## WHAT IS EXPECTED
What is the number of lines in the listing below that contain the word "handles"? Give only that number.

────────

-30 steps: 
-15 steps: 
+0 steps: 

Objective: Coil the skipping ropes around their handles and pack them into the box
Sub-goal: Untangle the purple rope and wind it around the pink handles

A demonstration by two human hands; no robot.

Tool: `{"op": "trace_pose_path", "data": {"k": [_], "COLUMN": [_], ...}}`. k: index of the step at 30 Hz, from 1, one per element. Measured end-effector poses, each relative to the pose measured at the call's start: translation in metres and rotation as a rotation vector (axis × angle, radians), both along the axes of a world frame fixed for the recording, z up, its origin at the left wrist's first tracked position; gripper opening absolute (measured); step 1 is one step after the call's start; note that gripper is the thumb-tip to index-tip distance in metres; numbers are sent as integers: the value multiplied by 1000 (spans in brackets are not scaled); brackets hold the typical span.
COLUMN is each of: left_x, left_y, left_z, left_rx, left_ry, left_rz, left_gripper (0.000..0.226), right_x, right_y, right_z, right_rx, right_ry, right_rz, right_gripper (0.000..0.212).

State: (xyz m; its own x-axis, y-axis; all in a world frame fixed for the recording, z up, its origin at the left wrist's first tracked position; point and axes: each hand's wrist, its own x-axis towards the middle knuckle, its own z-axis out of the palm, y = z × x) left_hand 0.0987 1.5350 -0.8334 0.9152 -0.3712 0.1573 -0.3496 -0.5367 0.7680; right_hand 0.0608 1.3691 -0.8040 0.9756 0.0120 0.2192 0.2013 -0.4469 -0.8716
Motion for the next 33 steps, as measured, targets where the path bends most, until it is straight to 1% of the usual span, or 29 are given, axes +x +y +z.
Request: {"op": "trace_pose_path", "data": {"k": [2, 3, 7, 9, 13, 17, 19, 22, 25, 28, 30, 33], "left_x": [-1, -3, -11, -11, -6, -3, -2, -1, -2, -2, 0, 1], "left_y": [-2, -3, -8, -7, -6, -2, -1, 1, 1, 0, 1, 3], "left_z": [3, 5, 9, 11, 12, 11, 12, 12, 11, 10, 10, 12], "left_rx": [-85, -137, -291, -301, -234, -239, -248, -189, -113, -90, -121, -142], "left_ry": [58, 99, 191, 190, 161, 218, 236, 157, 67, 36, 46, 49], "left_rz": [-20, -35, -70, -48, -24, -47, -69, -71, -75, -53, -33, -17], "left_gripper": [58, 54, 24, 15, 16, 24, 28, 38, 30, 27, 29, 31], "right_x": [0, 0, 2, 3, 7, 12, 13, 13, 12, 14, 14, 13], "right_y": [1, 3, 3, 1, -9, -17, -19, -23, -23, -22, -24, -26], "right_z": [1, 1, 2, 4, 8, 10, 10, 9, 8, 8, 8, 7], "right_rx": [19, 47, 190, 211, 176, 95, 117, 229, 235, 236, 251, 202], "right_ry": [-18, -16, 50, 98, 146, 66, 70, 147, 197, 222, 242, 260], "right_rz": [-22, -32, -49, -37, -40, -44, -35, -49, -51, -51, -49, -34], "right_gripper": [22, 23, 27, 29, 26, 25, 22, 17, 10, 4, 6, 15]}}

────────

## SOLUTION BELOW
2